### Material for this task
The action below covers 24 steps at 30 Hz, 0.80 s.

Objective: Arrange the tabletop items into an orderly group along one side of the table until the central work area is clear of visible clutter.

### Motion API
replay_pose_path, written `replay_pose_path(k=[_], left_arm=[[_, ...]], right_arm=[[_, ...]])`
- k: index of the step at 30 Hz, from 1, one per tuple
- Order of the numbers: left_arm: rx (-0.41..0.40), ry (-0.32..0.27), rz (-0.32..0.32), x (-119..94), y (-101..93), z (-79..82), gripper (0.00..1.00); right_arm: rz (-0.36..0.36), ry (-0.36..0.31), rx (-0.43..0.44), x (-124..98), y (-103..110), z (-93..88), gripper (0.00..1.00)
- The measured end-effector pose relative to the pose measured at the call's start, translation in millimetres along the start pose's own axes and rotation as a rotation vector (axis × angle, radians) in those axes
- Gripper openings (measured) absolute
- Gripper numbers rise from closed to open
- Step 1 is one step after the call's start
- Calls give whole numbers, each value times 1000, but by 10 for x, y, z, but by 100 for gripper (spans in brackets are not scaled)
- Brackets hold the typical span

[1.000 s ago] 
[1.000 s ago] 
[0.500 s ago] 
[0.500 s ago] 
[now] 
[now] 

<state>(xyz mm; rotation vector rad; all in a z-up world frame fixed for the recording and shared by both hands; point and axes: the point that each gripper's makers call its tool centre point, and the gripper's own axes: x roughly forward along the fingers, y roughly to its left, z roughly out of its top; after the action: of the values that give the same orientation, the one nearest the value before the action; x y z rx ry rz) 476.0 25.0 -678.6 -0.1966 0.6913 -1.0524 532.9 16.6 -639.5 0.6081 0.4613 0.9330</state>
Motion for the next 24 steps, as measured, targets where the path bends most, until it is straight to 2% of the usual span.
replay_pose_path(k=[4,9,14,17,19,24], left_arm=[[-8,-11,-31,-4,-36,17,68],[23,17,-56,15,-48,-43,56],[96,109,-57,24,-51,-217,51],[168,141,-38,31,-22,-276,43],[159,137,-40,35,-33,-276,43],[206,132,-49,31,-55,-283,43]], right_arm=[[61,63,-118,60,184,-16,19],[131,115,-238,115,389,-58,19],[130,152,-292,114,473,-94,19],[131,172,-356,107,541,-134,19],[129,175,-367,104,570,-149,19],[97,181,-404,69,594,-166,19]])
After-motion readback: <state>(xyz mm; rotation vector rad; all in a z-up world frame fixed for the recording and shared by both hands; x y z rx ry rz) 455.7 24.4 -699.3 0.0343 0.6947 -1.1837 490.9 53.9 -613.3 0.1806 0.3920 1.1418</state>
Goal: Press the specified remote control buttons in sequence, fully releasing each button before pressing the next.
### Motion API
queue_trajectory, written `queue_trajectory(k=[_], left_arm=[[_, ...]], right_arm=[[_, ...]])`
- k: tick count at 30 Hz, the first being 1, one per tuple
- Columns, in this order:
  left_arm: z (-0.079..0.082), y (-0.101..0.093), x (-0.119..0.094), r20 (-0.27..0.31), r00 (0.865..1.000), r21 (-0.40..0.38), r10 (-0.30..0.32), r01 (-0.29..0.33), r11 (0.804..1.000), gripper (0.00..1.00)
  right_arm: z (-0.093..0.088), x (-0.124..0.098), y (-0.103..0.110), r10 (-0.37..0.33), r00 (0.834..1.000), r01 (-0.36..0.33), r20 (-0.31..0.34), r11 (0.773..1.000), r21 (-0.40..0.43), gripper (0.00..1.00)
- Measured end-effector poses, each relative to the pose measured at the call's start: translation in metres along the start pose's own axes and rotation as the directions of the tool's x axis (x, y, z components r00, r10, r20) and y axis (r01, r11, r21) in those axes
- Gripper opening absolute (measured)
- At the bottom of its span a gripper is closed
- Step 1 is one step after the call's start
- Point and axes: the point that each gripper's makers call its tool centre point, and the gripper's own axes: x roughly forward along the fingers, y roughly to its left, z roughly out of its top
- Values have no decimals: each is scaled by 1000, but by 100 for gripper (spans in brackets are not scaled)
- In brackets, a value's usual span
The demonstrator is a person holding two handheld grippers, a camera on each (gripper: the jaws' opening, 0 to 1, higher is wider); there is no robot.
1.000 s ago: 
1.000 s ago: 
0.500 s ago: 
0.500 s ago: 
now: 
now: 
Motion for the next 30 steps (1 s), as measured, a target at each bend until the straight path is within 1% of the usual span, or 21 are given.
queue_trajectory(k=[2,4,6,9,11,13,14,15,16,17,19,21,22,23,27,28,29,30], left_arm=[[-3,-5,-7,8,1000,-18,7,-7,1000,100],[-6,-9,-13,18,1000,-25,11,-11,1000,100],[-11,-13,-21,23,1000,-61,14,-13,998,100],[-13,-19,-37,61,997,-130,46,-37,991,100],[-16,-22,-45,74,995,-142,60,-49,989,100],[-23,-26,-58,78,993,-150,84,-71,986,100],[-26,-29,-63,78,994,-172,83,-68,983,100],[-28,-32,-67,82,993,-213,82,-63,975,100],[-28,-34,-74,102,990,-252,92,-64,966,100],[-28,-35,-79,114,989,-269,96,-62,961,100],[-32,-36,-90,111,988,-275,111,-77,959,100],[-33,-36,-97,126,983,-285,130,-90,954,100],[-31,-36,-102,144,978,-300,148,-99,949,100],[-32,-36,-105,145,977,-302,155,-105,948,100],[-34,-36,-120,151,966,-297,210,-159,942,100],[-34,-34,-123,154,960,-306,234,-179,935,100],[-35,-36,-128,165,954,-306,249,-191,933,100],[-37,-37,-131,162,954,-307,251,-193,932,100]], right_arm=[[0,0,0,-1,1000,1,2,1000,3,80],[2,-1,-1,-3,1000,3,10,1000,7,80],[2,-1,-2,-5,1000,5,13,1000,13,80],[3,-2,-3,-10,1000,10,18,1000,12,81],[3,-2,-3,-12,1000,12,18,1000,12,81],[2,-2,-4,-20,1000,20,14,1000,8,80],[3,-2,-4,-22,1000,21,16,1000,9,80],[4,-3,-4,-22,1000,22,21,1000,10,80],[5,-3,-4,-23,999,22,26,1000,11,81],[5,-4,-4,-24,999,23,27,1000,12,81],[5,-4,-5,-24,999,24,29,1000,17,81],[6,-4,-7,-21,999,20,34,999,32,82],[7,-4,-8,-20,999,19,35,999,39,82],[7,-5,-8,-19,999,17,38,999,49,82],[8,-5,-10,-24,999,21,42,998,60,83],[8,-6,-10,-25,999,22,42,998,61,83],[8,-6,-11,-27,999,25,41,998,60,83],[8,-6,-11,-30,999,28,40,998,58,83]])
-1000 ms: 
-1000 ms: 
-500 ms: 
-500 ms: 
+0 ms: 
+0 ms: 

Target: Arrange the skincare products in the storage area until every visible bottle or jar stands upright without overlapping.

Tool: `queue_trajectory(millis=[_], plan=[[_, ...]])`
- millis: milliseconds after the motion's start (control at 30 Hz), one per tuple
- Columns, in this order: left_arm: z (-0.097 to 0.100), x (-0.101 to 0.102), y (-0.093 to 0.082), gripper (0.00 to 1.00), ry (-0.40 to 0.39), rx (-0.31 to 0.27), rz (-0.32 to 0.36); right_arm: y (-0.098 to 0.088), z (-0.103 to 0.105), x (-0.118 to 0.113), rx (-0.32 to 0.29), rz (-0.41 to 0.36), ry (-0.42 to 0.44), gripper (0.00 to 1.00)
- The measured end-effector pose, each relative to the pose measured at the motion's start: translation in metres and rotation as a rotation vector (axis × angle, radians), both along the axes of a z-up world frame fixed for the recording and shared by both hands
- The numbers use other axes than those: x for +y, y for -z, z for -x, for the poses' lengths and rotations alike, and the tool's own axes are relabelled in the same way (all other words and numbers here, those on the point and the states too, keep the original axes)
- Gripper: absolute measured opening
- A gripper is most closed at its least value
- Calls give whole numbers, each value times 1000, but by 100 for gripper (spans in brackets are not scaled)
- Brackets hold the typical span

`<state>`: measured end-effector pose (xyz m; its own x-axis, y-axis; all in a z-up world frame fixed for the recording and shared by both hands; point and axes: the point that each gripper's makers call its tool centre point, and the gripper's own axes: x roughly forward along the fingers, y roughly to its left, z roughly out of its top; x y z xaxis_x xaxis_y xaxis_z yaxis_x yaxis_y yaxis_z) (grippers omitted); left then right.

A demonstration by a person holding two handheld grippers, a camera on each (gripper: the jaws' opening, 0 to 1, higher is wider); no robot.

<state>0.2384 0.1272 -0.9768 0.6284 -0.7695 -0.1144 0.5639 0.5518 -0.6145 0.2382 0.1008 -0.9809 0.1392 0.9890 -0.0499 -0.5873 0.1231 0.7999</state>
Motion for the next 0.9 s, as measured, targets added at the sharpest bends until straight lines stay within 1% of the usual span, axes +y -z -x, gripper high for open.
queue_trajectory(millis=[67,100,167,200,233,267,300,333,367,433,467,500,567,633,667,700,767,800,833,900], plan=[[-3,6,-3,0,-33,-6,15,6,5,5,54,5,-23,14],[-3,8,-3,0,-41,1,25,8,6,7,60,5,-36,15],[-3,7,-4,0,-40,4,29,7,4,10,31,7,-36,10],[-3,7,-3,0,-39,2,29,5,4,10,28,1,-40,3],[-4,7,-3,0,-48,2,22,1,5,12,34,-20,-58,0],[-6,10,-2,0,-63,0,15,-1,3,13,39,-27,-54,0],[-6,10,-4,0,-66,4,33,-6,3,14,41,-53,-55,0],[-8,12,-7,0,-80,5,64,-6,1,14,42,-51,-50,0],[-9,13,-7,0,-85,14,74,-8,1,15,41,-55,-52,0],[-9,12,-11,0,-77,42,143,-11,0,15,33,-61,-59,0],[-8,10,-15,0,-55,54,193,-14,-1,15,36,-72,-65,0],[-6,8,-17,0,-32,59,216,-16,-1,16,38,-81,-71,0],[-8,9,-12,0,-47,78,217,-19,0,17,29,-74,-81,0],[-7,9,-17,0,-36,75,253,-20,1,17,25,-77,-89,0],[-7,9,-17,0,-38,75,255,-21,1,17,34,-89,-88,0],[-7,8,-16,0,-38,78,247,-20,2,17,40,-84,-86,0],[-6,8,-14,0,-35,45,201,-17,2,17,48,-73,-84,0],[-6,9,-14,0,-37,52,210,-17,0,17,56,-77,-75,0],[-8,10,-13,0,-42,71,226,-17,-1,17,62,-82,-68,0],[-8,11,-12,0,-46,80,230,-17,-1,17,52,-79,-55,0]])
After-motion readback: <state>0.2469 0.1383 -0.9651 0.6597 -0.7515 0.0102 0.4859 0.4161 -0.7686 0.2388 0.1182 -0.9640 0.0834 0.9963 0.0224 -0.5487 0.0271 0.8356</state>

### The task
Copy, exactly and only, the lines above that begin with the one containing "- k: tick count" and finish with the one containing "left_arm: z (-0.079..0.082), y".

### Expected answer
- k: tick count at 30 Hz, the first being 1, one per tuple
- Columns, in this order:
  left_arm: z (-0.079..0.082), y (-0.101..0.093), x (-0.119..0.094), r20 (-0.27..0.31), r00 (0.865..1.000), r21 (-0.40..0.38), r10 (-0.30..0.32), r01 (-0.29..0.33), r11 (0.804..1.000), gripper (0.00..1.00)

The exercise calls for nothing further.